_HOW TO COMPLETE THIS TASK_: Pick out every line in the data below that holds "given".

[Records from a data collection]
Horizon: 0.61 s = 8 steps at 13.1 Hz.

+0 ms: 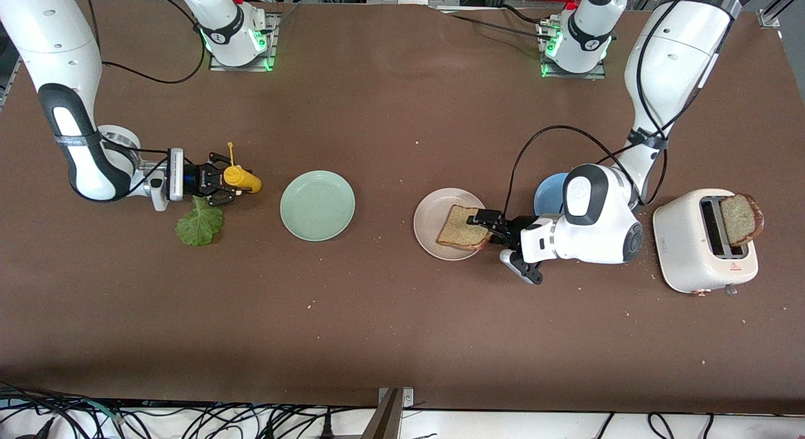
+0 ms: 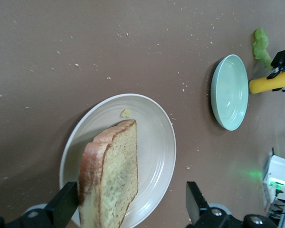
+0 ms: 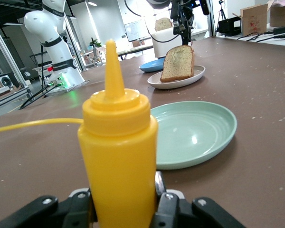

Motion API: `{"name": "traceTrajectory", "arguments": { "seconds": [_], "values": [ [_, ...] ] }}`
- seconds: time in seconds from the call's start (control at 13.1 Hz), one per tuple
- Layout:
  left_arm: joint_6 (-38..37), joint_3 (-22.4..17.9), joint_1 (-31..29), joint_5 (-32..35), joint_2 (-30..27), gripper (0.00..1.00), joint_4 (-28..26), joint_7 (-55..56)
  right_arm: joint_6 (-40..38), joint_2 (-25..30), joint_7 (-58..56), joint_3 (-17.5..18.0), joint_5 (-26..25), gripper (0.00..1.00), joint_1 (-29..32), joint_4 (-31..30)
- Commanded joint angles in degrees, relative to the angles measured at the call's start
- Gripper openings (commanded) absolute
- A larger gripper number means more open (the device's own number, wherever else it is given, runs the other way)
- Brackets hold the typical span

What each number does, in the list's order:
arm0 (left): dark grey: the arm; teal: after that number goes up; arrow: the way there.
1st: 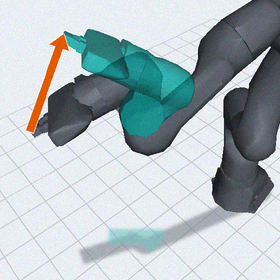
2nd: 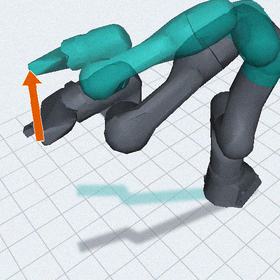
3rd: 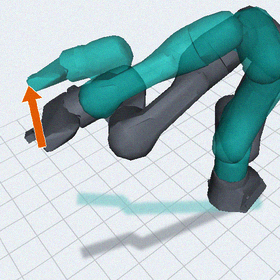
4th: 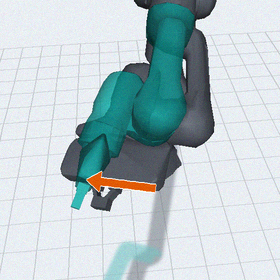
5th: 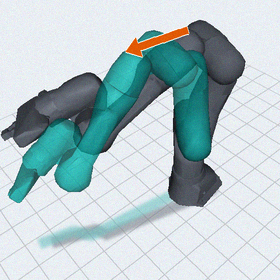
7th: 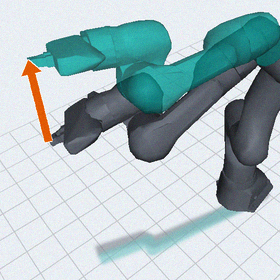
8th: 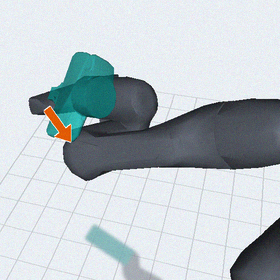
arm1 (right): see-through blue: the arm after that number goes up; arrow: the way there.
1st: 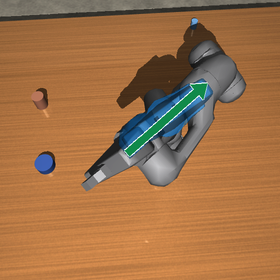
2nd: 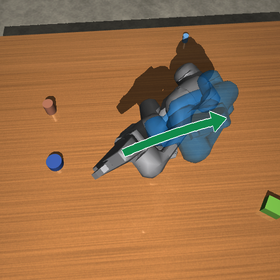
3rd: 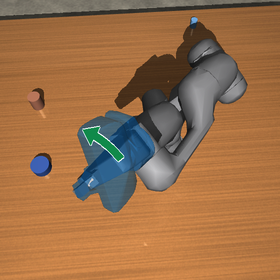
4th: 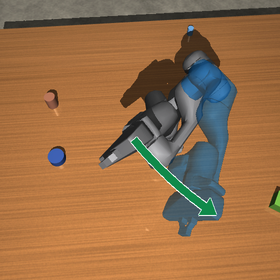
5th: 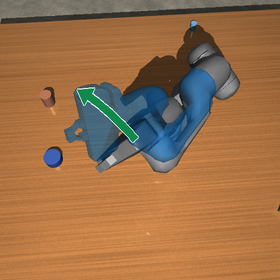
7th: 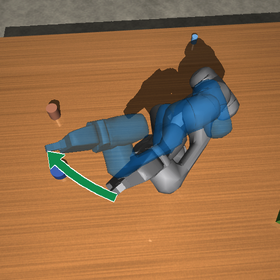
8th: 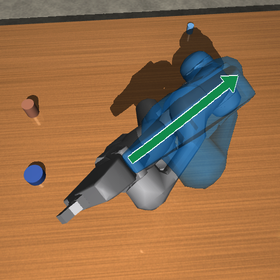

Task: Make sandwich in beige plate with both arms
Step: 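Carry the mustard over the bread while the left gripper returns to the toaster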

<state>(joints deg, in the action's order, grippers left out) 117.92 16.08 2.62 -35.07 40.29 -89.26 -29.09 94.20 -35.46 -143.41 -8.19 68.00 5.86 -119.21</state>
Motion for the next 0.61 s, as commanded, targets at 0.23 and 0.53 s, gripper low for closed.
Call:
{"name": "traceTrajectory", "arguments": {
  "seconds": [0.23, 0.53],
  "values": [
    [-5.8, -0.4, -0.2, 13.2, -8.7, 1.0, -0.6, 12.8, 7.7, 3.8, 10.3, 0.2, 0.8, 0.0, -6.6, 8.2],
    [-10.3, -1.0, -1.3, 19.8, -14.4, 1.0, -0.3, 17.7, 22.9, 6.8, 19.7, 0.1, 0.3, 0.0, -15.9, 10.4]
  ]
}}
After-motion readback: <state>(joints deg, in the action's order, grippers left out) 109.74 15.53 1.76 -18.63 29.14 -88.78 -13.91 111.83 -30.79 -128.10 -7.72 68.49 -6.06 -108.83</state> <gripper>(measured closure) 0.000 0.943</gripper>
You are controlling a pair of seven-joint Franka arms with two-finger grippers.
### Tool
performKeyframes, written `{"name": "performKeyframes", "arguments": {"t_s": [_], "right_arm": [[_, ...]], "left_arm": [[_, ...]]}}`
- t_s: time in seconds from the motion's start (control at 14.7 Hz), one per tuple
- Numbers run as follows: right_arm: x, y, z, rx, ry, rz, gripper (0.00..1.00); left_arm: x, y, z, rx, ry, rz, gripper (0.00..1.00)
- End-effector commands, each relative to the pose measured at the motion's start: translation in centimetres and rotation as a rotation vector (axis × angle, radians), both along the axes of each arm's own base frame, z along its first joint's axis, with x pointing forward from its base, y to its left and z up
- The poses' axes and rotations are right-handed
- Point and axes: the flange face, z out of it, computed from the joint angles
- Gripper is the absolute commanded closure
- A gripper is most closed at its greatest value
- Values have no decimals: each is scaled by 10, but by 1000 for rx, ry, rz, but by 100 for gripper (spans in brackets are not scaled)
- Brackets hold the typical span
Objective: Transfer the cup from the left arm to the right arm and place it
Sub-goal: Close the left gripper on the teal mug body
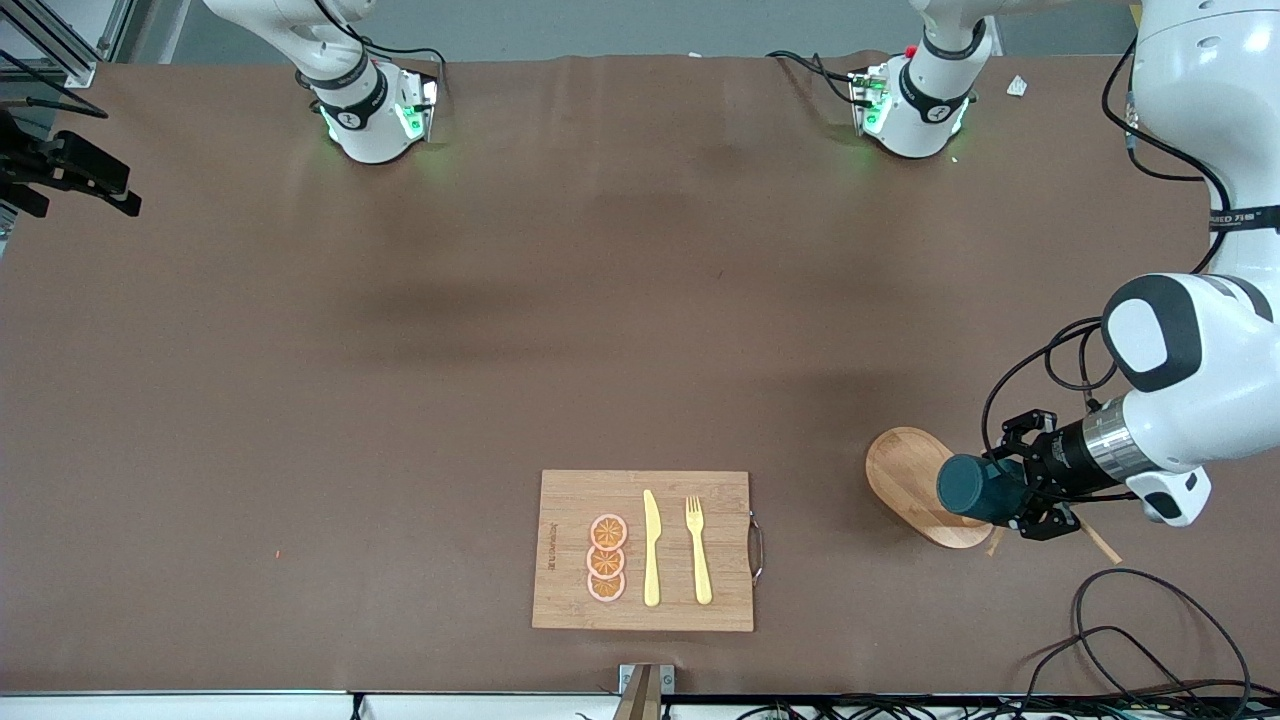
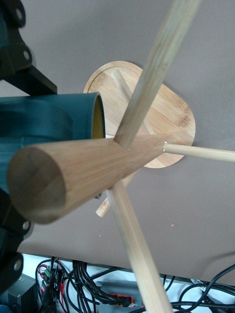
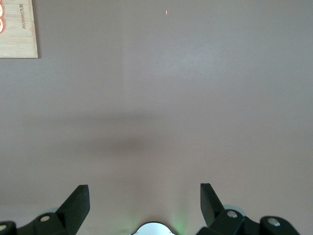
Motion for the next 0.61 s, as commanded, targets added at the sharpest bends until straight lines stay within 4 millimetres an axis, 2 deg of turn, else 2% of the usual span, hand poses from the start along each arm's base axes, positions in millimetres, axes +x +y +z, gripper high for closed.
{"name": "performKeyframes", "arguments": {"t_s": [0.0,0.14,0.54], "right_arm": [[-1,-2,5,-3,-8,-4,0],[0,-3,6,-4,-11,-9,0],[1,-6,9,7,-19,-17,0]], "left_arm": [[3,-4,1,-16,-7,18,34],[4,-3,0,-17,-6,18,42],[2,-9,12,-21,-17,14,43]]}}
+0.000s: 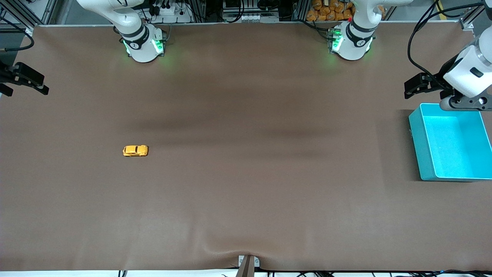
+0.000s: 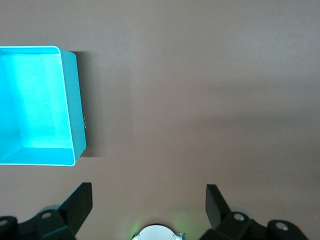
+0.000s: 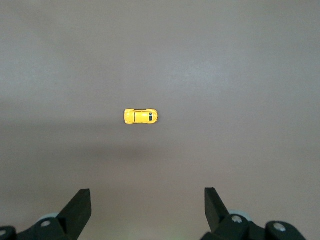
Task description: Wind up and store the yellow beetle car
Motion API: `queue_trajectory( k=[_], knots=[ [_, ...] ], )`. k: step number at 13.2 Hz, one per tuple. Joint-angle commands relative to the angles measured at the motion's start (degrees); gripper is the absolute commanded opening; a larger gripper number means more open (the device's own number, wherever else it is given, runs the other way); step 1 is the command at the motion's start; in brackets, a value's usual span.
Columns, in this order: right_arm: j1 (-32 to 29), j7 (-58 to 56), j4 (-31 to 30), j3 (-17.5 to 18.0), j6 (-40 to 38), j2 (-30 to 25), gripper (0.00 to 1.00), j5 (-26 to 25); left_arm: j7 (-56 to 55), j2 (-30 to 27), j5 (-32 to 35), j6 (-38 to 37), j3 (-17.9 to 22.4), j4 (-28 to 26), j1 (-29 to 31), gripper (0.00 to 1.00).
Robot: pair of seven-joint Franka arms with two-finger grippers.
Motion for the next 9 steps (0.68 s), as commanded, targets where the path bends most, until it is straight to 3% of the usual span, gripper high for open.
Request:
queue_trajectory(
  k=[1,9],
  knots=[
    [-1.5,-1.2,-0.3,1.1,-0.7,-0.7,1.0,1.2,2.0,-0.6,0.6,-0.7,0.6,0.2,-0.7,1.0],
    [-0.8,-2.0,-1.4,1.1,-0.2,-0.2,1.0,2.3,1.8,-0.4,-1.5,-0.8,1.1,0.1,-0.1,1.0]
  ],
)
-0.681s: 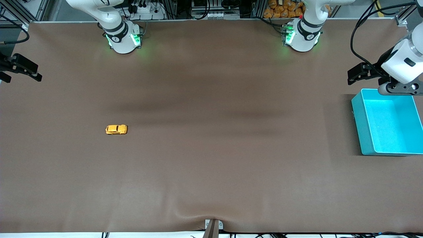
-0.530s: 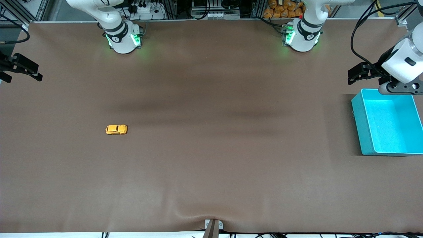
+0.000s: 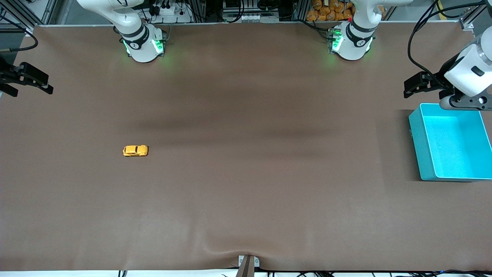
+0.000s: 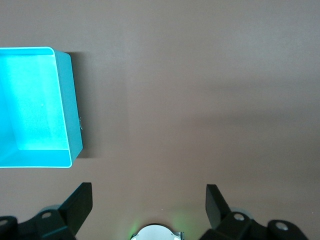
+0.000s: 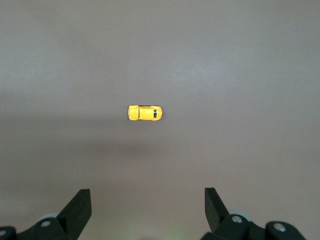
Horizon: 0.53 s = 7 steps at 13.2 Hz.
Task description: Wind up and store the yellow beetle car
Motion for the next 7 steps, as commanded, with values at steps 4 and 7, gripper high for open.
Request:
queue_trajectory(
  k=[4,7],
  knots=[
    [2.0,-3.5,-2.6,0.6,2.0,2.5,1.0,1.4,0.2,-0.4,-0.3,-0.7,0.6,0.1,-0.1,1.0],
    [2.9,-14.0,-9.9,0.6,10.6,3.4,1.0,1.2,0.2,-0.4,-0.2,-0.7,0.6,0.1,0.0,1.0]
  ],
)
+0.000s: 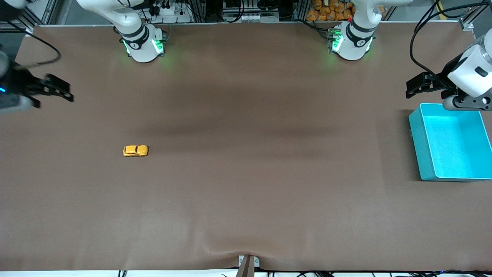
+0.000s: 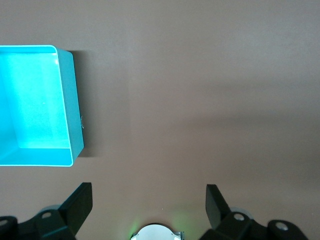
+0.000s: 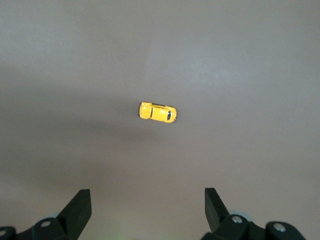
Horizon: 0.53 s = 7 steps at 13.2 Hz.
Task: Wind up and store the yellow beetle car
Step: 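Reach the right gripper over the yellow toy car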
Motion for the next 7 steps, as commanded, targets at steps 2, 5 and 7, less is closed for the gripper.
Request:
queue_trajectory(
  k=[2,5,7],
  knots=[
    [0.2,-15.2,-8.7,-0.3,10.1,2.0,1.0,0.6,0.0,-0.3,-0.2,-0.7,0.3,0.1,-0.1,1.0],
    [0.1,-26.2,-9.6,-0.3,12.6,7.0,1.0,0.7,0.1,-0.3,-0.2,-0.7,0.3,0.1,0.0,1.0],
    [0.5,-31.9,-10.5,-0.1,14.7,9.5,1.0,0.8,0.2,-0.3,-0.2,-0.7,0.3,0.1,0.0,1.0]
  ],
)
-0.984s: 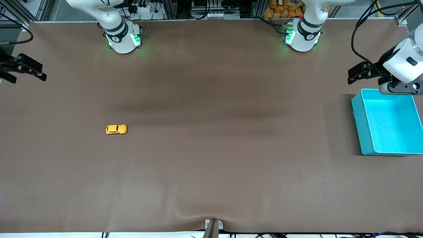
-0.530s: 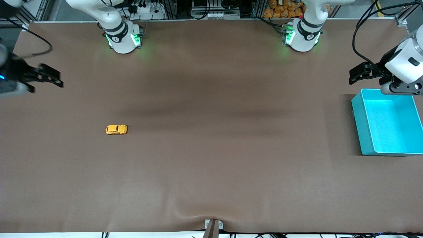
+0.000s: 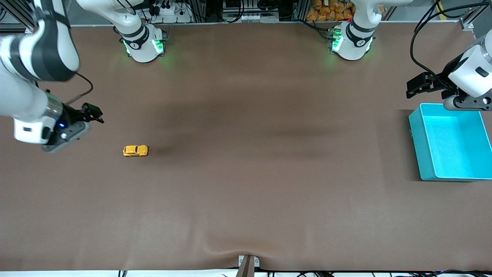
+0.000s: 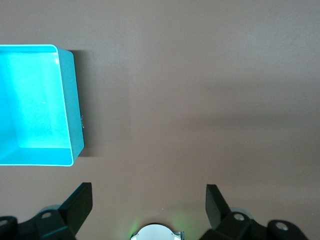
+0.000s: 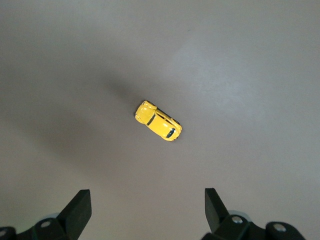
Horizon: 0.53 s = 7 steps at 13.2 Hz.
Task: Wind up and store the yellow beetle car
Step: 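Reach the right gripper over the yellow toy car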
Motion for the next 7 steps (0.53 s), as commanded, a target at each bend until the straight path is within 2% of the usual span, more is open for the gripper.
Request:
queue_trajectory(
  k=[1,2,5,7],
  knots=[
    [1.2,-9.5,-1.4,0.0,3.2,2.6,1.0,0.8,0.2,-0.3,-0.2,-0.6,0.2,0.2,0.0,1.0],
    [2.4,-12.1,-3.2,0.0,6.0,3.2,1.0,0.8,0.2,-0.3,-0.2,-0.6,0.3,0.2,0.0,1.0],
    [3.4,-21.5,-12.5,0.0,20.7,4.3,1.0,0.8,0.1,-0.3,-0.3,-0.6,0.7,0.2,0.0,1.0],
    [3.6,-27.9,-13.7,0.0,24.7,7.4,1.0,0.8,0.1,-0.3,-0.3,-0.6,1.1,0.2,0.0,1.0]
  ],
)
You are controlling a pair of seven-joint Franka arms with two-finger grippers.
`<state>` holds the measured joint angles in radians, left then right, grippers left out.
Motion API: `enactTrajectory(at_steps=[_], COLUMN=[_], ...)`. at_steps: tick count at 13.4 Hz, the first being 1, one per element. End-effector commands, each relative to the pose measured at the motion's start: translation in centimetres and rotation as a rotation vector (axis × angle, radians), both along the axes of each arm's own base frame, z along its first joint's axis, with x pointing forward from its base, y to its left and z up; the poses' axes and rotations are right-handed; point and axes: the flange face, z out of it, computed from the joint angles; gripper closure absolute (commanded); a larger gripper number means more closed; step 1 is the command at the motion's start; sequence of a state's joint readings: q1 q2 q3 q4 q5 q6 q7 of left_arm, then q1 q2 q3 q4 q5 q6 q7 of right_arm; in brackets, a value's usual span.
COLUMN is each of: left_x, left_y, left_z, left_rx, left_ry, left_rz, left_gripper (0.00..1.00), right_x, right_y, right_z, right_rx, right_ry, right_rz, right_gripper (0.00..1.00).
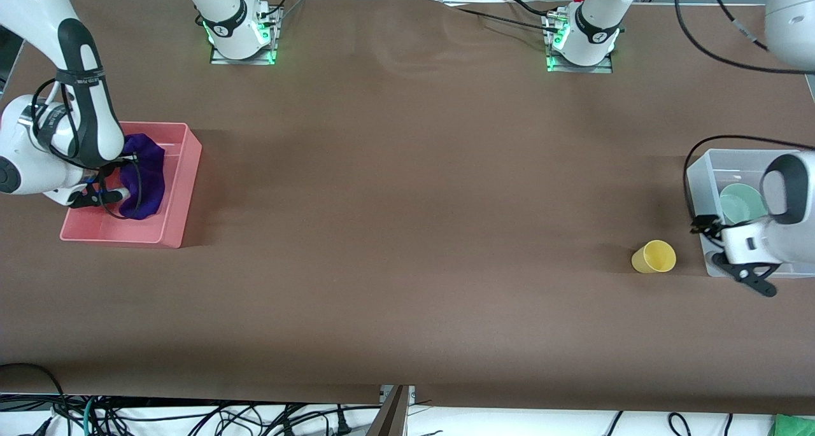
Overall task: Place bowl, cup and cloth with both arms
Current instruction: 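Lower the left gripper onto the yellow cup while the right gripper withdraws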
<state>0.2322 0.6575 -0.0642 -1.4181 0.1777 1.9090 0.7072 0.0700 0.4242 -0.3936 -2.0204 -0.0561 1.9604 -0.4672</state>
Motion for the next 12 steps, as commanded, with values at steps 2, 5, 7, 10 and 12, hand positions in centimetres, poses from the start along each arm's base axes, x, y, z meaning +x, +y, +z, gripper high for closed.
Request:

_ANSWER TO THIS TASK_:
- A larger gripper number means more open (the device's own number, wherever else it is given, runs the other way)
Motion API: `queue_trajectory( k=[_], knots=[ [_, ...] ], )`. k: step number at 13.2 Hz, one per tuple. Joint-angle commands relative to the angles measured at the motion's start (degrees); gripper is the absolute commanded opening; a larger gripper number means more open (the device's own number, wherever else it is given, runs the other way); step 1 is the command at the motion's start; in brackets, a value's usual span.

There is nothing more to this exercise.